Au Malawi, un audit portant sur 91 millions de dollars d’aide du FMI a révélé que 915 000 dollars avaient été dépensés de manière irrégulière ou non comptabilisés, ce qui a conduit à plus de 60 arrestations. Selon un rapport publié par Devex, une plateforme médiatique destinée à la communauté mondiale du développement, les irrégularités comprenaient des passations de marchés inappropriées, des paiements à des employés inexistants appelés “officiers fantômes” et de l’argent qui s’est tout simplement volatilisé. Le gouvernement s’est engagé à réduire davantage la corruption dans le cadre de ses discussions avec le FMI pour obtenir des prêts supplémentaires.
En juin, un groupe de femmes éminentes du Cameroun a exhorté le FMI à suspendre l’octroi de nouveaux prêts au pays, citant un audit réalisé par un organe de la Cour suprême qui a mis au jour des cas de corruption et de mauvaise gestion portant sur 326 millions de dollars dépensés dans le cadre de la riposte Covid. Le FMI a accordé au pays un total de 382 millions de dollars de financement d’urgence depuis le début de la pandémie.

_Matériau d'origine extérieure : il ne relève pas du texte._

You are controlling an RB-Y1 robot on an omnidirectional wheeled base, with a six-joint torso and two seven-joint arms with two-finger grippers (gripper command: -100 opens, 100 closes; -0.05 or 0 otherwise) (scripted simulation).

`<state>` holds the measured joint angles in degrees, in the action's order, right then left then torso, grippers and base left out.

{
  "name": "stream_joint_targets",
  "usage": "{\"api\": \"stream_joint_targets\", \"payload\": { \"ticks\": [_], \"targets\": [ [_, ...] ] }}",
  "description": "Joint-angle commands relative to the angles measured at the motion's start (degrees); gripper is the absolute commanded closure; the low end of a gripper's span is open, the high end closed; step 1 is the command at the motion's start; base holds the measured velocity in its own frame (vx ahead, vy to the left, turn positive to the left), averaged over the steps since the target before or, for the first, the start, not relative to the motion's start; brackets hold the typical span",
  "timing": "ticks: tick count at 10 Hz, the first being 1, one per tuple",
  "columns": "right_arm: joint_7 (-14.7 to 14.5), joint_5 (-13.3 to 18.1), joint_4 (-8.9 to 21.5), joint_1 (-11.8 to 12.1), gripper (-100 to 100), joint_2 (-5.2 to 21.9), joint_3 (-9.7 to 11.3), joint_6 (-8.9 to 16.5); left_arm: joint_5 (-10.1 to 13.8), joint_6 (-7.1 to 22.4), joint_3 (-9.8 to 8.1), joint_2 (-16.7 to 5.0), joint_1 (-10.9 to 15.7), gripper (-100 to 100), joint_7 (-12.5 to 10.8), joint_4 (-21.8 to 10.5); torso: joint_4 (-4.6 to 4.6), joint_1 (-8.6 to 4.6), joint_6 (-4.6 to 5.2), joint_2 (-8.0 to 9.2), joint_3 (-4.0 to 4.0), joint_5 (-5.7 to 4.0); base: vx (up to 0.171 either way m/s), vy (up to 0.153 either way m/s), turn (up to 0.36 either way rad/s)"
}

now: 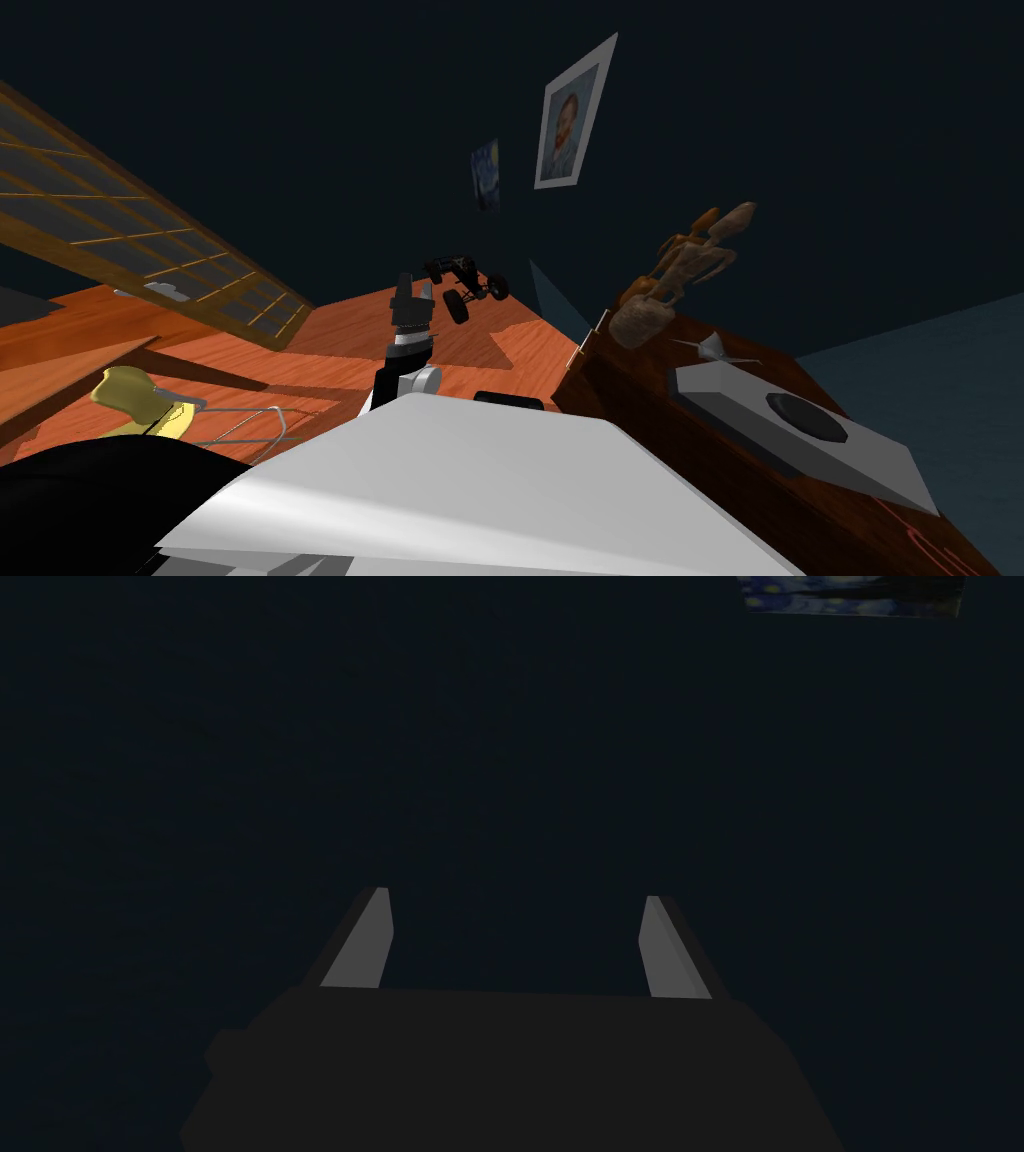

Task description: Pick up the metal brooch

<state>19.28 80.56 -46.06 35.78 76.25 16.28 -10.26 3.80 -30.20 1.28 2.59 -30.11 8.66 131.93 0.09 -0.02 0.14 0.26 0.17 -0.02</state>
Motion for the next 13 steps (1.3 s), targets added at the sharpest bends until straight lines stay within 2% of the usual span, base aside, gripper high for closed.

En République démocratique du Congo, où le président Félix Tshisekedi s’est fait le champion de la lutte contre la corruption, une inspection gouvernementale a découvert que sur les 5,2 millions de dollars reçus d’institutions multilatérales, dont la Banque mondiale, 2,4 millions de dollars ont été “détournés”, selon un rapport du Congo Research Group de l’université de New York, qui a eu accès à des documents d’audit qui n’ont pas été rendus publics. L’ancien ministre de la santé, Eteni Longondo, a été arrêté en août, accusé d’avoir détourné plus d’un million de dollars de fonds d’aide Covid. Il a publiquement nié cette allégation.

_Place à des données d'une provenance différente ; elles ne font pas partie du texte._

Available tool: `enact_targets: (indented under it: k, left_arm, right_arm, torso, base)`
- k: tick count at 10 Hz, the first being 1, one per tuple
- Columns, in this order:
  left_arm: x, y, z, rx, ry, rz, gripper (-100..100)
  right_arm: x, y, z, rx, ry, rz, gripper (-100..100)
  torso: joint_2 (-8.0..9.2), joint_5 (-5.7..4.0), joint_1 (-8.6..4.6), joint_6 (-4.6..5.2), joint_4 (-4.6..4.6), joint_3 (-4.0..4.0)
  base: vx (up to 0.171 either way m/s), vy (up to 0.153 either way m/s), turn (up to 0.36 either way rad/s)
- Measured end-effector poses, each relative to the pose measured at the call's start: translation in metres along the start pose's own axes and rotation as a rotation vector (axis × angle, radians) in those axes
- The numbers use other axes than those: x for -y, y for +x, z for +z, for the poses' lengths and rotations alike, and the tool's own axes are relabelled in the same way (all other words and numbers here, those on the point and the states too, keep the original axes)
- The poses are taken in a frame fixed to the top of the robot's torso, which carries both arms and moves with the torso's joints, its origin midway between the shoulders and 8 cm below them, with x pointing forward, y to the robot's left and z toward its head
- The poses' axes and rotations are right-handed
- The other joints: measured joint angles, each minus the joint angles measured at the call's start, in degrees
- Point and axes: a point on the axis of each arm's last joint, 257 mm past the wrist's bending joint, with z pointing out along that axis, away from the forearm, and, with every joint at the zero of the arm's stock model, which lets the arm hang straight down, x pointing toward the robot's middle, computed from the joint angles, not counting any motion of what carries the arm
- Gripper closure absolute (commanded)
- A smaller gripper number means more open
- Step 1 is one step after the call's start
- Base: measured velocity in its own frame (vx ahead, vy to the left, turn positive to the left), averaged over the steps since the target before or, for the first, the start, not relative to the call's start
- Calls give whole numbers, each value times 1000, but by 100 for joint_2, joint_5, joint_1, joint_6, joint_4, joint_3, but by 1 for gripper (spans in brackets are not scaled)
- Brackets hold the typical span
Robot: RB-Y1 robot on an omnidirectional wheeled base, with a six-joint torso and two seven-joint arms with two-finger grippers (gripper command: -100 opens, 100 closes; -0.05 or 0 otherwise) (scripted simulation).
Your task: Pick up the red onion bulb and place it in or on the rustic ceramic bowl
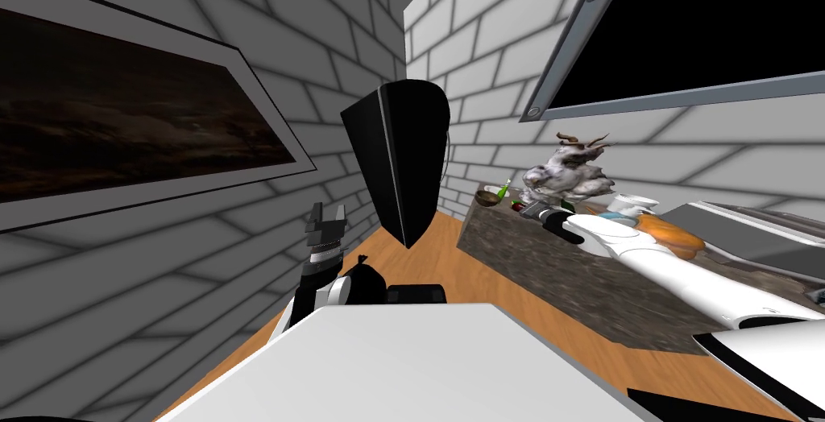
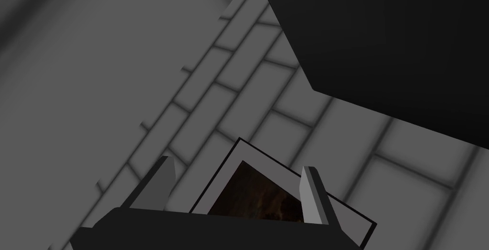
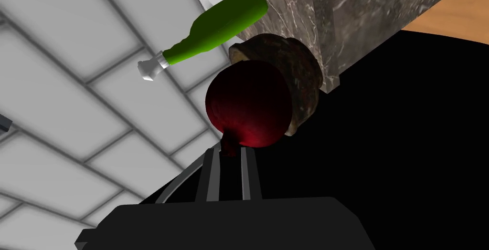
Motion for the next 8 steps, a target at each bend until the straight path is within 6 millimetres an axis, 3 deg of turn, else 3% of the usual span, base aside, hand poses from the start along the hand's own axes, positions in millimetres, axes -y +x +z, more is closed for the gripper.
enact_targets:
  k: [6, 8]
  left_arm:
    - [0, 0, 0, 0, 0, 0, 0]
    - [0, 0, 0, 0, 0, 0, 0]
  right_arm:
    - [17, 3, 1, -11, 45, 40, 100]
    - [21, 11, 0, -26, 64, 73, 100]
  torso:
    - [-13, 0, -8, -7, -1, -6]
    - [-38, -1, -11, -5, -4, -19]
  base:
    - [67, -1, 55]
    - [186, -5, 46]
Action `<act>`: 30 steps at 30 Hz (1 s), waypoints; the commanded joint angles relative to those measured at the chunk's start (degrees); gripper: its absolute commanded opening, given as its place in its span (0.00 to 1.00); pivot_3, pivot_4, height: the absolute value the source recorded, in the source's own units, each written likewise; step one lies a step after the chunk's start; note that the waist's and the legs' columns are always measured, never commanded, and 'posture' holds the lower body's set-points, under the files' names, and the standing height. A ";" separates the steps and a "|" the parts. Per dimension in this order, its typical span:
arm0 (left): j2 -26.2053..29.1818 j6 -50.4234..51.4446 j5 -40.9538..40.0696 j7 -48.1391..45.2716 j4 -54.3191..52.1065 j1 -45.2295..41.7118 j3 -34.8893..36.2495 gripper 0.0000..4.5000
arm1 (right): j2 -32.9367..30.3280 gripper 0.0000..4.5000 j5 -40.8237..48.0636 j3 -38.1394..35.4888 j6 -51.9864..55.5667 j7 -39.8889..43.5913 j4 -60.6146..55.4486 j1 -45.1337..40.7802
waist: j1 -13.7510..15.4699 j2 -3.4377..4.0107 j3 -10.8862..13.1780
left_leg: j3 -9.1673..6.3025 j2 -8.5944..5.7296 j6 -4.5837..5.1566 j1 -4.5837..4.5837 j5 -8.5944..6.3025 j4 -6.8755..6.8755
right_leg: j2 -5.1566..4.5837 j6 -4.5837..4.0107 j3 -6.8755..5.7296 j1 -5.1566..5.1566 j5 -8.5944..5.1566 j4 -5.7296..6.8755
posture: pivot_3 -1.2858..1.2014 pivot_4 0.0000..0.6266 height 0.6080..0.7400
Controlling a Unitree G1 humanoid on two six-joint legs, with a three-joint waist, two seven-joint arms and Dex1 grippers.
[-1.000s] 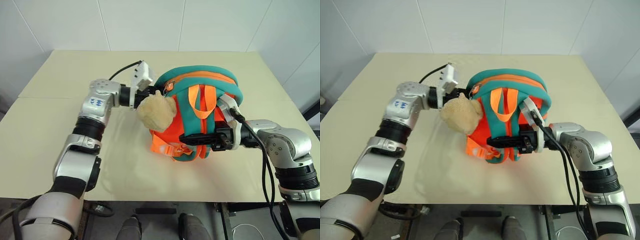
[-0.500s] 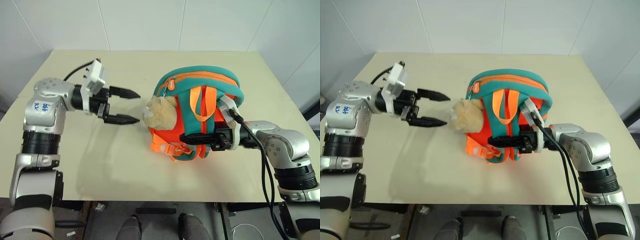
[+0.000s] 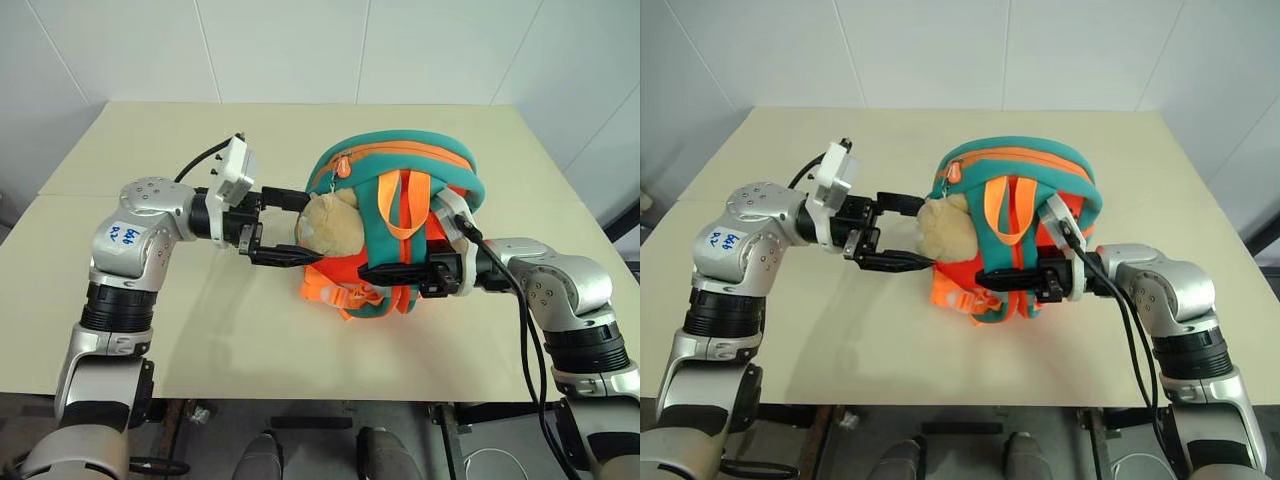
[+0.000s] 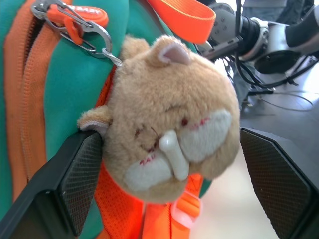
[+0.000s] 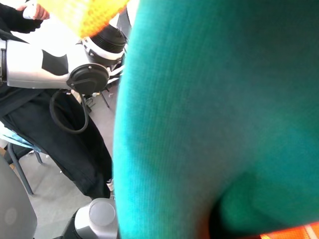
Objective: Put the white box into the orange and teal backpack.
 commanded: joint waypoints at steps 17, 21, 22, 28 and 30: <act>3.57 -2.37 -1.74 1.23 4.99 -6.11 4.65 0.17 | 1.54 0.00 0.84 -0.94 -0.37 -1.53 -2.76 0.92 | -0.07 0.00 0.00 | -0.01 0.00 0.00 -0.02 0.00 0.06 | 0.00 0.00 0.00 -0.01 0.00 0.05 | 0.52 0.24 1.00; 9.08 -3.55 0.40 -2.05 10.20 -8.23 3.86 0.17 | 0.96 0.00 1.20 -1.09 0.09 -1.13 -3.24 1.18 | -0.16 0.00 0.00 | 0.01 0.00 0.00 0.01 0.00 -0.01 | 0.01 -0.01 0.01 -0.03 -0.01 0.05 | 0.52 0.24 1.00; 11.29 -4.69 1.92 -3.44 12.96 -8.87 3.25 0.17 | 0.72 0.00 1.12 -1.30 0.23 -1.33 -3.09 1.12 | -0.10 0.00 0.00 | 0.00 0.00 0.00 0.01 0.00 -0.01 | 0.01 -0.02 0.01 -0.02 -0.01 0.04 | 0.52 0.24 1.00; 16.60 -11.58 8.87 -8.22 31.45 -10.60 -0.11 0.17 | 0.15 0.00 1.31 -1.90 0.58 -1.62 -3.91 1.47 | -0.12 0.00 0.00 | 0.02 0.01 0.00 0.03 0.00 -0.07 | 0.02 -0.07 0.01 -0.07 -0.04 0.07 | 0.52 0.24 1.00; 14.98 -15.74 11.80 -7.10 37.95 -10.01 -1.35 0.17 | 0.31 0.00 1.58 -2.23 0.77 -2.27 -4.55 2.09 | -0.05 0.00 0.00 | 0.02 0.01 0.01 0.03 -0.01 -0.08 | 0.02 -0.08 0.00 -0.07 -0.05 0.06 | 0.52 0.24 1.00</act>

En juillet dernier, le FMI a approuvé un prêt de 1,5 milliard de dollars sur trois ans pour le Congo afin de stimuler les dépenses sociales et d’améliorer la gouvernance. Les fonds de secours rapides de l’année dernière “ont contribué de manière décisive à stabiliser les conditions économiques et financières, bien que des besoins de financement substantiels subsistent à moyen terme pour atténuer les conséquences sociales de la crise et soutenir la reprise économique”, a déclaré le représentant du FMI dans le pays, Gabriel Leost, qui note qu’un audit ultérieur des dépenses liées à la Covid est en cours.

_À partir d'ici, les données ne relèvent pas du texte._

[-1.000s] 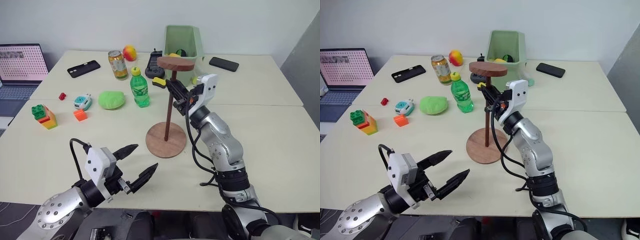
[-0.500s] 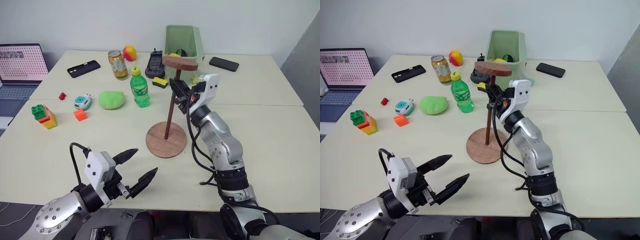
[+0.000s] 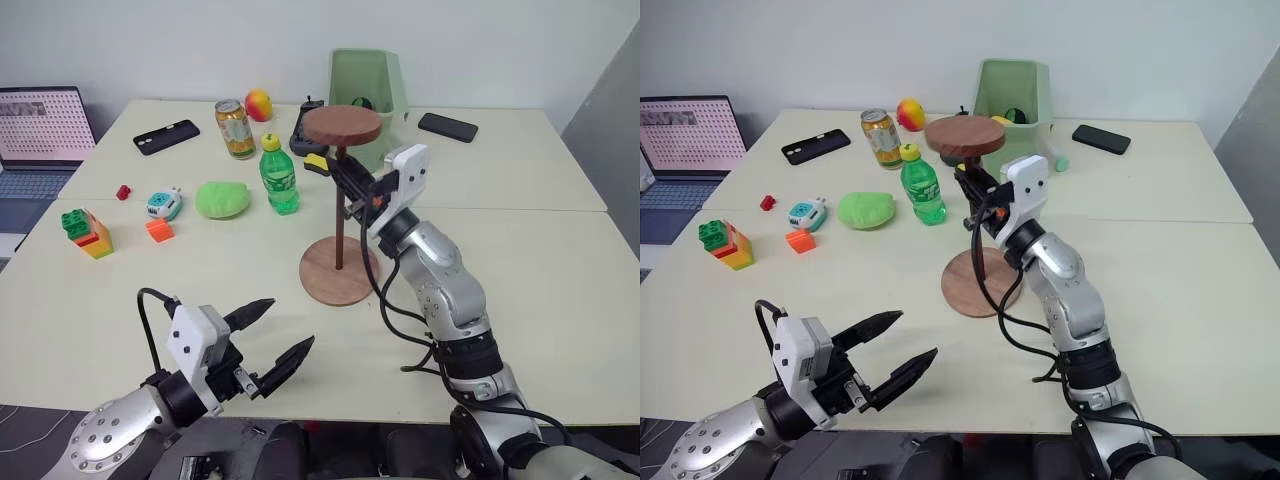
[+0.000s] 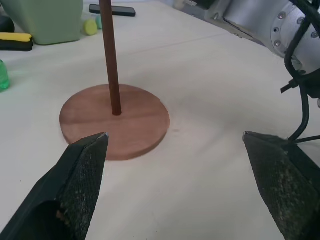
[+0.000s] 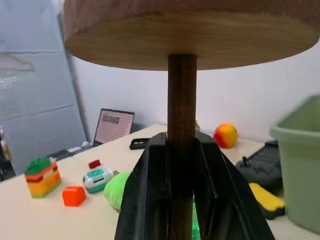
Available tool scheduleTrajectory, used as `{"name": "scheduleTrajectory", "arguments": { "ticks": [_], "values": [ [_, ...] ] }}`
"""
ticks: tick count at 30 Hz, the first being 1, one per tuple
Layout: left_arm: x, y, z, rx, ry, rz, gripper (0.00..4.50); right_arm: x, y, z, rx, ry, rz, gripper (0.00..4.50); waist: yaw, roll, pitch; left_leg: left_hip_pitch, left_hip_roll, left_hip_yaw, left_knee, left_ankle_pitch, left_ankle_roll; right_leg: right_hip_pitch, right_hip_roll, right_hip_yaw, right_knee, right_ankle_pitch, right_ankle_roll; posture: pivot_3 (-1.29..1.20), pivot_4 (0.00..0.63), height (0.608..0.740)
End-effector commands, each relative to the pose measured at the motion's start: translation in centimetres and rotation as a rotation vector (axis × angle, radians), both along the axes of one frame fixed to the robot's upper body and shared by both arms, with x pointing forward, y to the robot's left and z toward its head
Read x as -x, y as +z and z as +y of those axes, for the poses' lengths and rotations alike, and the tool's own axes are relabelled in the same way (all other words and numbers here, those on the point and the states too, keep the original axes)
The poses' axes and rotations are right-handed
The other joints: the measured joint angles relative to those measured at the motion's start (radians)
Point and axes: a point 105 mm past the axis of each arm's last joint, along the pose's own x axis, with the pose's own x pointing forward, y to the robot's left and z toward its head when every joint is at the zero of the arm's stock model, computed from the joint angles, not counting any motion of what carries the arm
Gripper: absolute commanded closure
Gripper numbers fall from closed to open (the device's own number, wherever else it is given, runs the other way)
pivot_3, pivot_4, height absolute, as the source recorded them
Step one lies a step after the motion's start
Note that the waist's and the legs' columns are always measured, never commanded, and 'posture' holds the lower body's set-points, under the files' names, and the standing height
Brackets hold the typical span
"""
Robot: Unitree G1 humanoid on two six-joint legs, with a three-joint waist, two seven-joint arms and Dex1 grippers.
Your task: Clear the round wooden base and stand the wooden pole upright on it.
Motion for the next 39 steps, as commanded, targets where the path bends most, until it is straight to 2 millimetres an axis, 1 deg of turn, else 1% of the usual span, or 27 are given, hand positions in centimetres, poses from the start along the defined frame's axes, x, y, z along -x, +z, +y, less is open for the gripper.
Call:
{"name": "scheduleTrajectory", "arguments": {
  "ticks": [1,5,7,8,10,11,12,14,15,16,19,27,32,39],
  "values": [
    [0.1,0.8,0.2,-0.003,0.008,-0.052,0.00,1.0,-0.4,0.6,-0.007,0.036,-0.009,4.26,-0.001,0.000,0.000,0.000,0.000,0.000,0.000,0.000,0.000,0.000,0.000,0.000,0.000,0.000,0.000,0.00,0.150,0.740],
    [0.0,0.8,0.4,0.002,0.022,-0.050,0.00,-0.4,-3.3,0.2,-0.008,0.017,0.166,4.26,-0.002,0.000,0.000,0.001,0.000,-0.001,0.000,0.000,0.000,0.000,0.000,0.000,0.001,0.000,0.000,0.00,0.150,0.740],
    [-0.1,0.8,0.4,0.004,0.026,-0.049,0.00,-0.6,-4.2,-0.1,-0.011,0.011,0.221,4.26,-0.002,-0.001,-0.001,0.001,0.000,-0.001,0.000,0.000,0.000,0.001,0.000,0.001,0.000,0.000,0.000,0.00,0.150,0.740],
    [-0.2,0.7,0.5,0.003,0.029,-0.049,0.00,-0.7,-5.3,-0.2,0.010,0.011,0.268,4.26,-0.002,-0.001,-0.002,0.001,0.000,-0.001,0.000,0.000,0.000,0.001,0.000,0.000,0.000,0.000,0.000,0.00,0.150,0.740],
    [-0.3,0.6,0.6,0.001,0.035,-0.048,0.00,-0.8,-6.5,-0.3,0.031,0.011,0.328,4.26,-0.002,-0.001,-0.006,0.002,0.000,-0.001,-0.001,0.000,0.000,0.001,0.000,0.001,0.000,0.000,0.000,0.00,0.150,0.740],
    [-0.3,0.6,0.8,-0.005,0.039,-0.050,0.00,-0.8,-7.3,-0.3,0.039,0.014,0.380,4.26,-0.002,-0.002,-0.008,0.004,0.000,0.000,-0.003,0.000,0.000,0.002,0.000,0.001,0.000,0.000,0.000,0.00,0.150,0.740],
    [-0.4,0.5,0.9,-0.011,0.040,-0.052,0.00,-0.7,-7.8,-0.2,0.056,0.018,0.389,4.26,-0.002,-0.002,-0.009,0.010,0.000,0.000,-0.006,0.000,0.000,0.006,0.000,0.001,-0.002,0.000,0.000,0.00,0.150,0.740],
    [-0.7,0.4,1.6,-0.010,0.065,-0.047,0.00,-0.3,-8.3,0.0,0.083,0.034,0.396,4.26,-0.003,0.002,-0.013,0.027,-0.001,0.000,-0.015,0.000,0.000,0.024,0.001,0.001,-0.013,-0.001,-0.002,0.00,0.150,0.740],
    [-0.9,0.5,1.8,-0.010,0.072,-0.049,0.00,-0.2,-8.5,0.1,0.115,0.039,0.387,4.26,-0.003,0.001,-0.017,0.033,-0.001,0.000,-0.017,-0.001,0.000,0.031,0.002,0.000,-0.016,-0.003,-0.006,0.00,0.150,0.740],
    [-1.0,0.5,2.0,-0.011,0.076,-0.051,0.00,-0.1,-8.7,0.2,0.139,0.044,0.383,4.26,-0.003,0.000,-0.021,0.034,-0.001,0.000,-0.018,-0.001,0.000,0.032,0.002,0.000,-0.016,-0.004,-0.007,0.00,0.150,0.740],
    [-1.5,0.6,2.2,-0.010,0.082,-0.057,0.00,0.0,-9.4,0.3,0.218,0.048,0.362,4.26,-0.003,-0.002,-0.024,0.035,-0.001,-0.001,-0.020,-0.001,0.000,0.032,0.003,0.000,-0.017,-0.005,-0.007,0.00,0.150,0.740],
    [-1.6,0.6,1.8,-0.007,0.069,-0.067,0.00,-0.3,-9.4,0.6,0.214,0.062,0.403,4.26,-0.003,-0.004,-0.026,0.038,0.000,-0.001,-0.024,-0.001,0.000,0.033,0.003,0.001,-0.017,-0.005,-0.007,0.00,0.150,0.740],
    [-1.4,0.6,1.6,-0.005,0.065,-0.066,0.00,-0.1,-9.7,0.7,0.230,0.073,0.418,4.26,-0.004,-0.003,-0.028,0.044,0.000,0.000,-0.030,-0.001,0.000,0.036,0.003,0.002,-0.020,-0.005,-0.008,0.00,0.150,0.740],
    [-1.4,0.5,1.5,-0.005,0.066,-0.066,0.00,-0.2,-10.0,0.5,0.259,0.071,0.417,4.26,-0.004,-0.003,-0.029,0.045,0.000,0.000,-0.031,-0.001,0.000,0.038,0.003,0.001,-0.023,-0.005,-0.008,0.00,0.150,0.740]
  ]
}}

En Amérique latine, des enquêtes de corruption concernant des fonds Covid détournés ont été signalées en Bolivie, au Brésil, en Colombie et dans d’autres pays. Bien entendu, des cas de corruption impliquant des efforts Covid menés par des gouvernements ont également été documentés dans des pays qui ne sont pas clients du FMI, notamment les États-Unis et le Royaume-Uni.
Sarah Saadoun, chercheuse senior sur les affaires et les droits de l’homme à Human Rights Watch, qui a travaillé avec Transparency International pour suivre la corruption liée au programme Covid, soutient que les audits gouvernementaux et l’emprisonnement des fonctionnaires sont des signes de progrès. Le FMI n’a commencé à mettre l’accent sur la “gouvernance améliorée” par le biais d’un cadre de contrôles anticorruption qu’en 2018, et les fruits de son effort sont maintenant visibles, d’autant plus que les pays sont motivés par le désir d’obtenir davantage de prêts, dit-elle. “Lorsqu’il y a une énorme crise, vous devez faire sortir de l’argent, et c’est vraiment propice à la corruption de toutes les manières possibles”, dit-elle. “Au moins, les arrestations signalent une certaine forme de responsabilité”, même si elle ajoute que “c’est probablement la partie émergée de l’iceberg”.